- [Instructions to follow]: Work out how many lines in the data below contain "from", and state that count with nothing added.

- [Data below]:
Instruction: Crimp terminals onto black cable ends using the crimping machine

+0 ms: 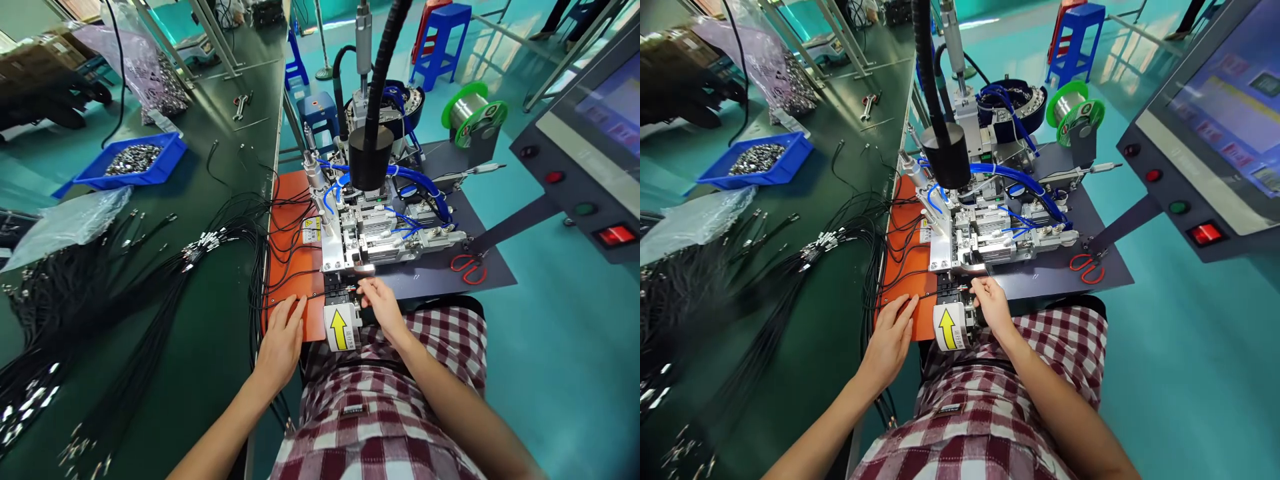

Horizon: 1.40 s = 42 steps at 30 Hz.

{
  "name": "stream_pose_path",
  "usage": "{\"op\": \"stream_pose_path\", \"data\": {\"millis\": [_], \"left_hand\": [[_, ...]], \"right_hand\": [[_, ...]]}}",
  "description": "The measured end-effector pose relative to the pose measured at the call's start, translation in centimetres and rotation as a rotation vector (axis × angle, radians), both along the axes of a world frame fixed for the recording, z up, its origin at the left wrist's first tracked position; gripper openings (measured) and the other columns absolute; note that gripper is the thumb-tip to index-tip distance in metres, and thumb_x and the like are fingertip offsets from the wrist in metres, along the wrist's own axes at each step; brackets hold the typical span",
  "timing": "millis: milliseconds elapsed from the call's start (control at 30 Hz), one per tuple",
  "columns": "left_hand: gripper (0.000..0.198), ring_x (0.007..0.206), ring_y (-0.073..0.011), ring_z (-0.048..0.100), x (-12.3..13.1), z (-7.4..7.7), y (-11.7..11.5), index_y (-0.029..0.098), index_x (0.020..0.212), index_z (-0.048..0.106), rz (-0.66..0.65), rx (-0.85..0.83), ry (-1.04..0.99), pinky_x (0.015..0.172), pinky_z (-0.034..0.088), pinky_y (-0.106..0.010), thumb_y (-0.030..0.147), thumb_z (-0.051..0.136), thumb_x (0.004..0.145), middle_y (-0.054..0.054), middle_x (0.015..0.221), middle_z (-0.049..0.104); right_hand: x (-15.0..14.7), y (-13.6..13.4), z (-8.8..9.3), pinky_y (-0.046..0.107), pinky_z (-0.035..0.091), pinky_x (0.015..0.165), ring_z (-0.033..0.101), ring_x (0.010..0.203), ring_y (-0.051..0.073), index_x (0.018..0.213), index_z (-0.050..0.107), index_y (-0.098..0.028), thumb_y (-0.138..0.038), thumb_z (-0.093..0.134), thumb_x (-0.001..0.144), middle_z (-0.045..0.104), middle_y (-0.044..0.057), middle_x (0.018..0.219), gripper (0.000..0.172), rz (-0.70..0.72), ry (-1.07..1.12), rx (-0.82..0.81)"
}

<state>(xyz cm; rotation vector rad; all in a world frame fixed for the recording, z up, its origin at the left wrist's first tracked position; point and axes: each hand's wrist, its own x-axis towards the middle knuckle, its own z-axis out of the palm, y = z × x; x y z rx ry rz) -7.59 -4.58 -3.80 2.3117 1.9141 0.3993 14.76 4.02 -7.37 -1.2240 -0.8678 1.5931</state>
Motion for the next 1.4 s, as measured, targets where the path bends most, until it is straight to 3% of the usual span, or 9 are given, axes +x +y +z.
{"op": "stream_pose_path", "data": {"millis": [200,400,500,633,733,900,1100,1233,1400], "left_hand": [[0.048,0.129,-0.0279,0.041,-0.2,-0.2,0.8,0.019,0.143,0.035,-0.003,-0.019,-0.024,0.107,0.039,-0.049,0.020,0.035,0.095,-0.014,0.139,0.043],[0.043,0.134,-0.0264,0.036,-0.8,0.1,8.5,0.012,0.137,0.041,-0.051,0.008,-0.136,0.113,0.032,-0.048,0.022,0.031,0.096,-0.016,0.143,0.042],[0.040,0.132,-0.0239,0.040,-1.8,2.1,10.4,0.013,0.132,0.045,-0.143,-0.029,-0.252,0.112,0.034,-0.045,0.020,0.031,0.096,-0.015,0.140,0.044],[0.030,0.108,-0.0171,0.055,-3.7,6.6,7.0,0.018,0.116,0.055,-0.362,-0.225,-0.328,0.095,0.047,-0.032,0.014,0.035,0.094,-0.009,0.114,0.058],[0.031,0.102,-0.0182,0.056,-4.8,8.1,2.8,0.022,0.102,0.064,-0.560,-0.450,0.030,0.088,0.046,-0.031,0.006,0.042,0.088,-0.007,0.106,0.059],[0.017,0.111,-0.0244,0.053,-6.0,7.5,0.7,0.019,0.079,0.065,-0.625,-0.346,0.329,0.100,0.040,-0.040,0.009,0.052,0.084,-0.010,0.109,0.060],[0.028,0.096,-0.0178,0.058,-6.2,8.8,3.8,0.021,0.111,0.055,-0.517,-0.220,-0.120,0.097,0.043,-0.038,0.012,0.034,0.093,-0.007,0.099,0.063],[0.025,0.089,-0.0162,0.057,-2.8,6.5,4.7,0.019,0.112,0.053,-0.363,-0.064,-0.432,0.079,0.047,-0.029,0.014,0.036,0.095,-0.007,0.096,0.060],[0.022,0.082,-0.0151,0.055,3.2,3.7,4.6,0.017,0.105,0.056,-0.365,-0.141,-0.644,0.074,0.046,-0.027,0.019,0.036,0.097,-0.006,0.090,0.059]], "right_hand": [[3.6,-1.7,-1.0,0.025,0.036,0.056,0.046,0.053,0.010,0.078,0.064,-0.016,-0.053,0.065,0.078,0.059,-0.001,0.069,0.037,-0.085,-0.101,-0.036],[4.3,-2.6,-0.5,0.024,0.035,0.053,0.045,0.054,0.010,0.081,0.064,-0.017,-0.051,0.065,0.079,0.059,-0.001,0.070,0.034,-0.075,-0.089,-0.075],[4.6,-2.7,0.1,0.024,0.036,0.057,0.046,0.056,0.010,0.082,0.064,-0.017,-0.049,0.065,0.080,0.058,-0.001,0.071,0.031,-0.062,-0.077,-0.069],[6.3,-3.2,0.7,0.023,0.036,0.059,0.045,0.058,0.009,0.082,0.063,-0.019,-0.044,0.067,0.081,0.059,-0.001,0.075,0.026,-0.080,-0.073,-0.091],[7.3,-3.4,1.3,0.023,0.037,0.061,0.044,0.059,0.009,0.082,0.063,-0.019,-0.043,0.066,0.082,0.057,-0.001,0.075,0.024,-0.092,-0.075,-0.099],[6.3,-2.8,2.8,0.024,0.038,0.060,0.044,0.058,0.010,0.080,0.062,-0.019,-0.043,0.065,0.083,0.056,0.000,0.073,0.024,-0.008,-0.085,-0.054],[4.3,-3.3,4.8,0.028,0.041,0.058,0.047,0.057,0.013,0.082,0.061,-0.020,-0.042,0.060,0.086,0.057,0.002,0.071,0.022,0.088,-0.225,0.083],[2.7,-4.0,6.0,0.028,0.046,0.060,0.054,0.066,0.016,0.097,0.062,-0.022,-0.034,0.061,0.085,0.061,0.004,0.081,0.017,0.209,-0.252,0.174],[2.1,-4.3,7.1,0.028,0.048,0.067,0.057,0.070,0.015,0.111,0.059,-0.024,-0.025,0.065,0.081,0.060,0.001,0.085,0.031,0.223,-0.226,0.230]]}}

- [Result for this exercise]: 2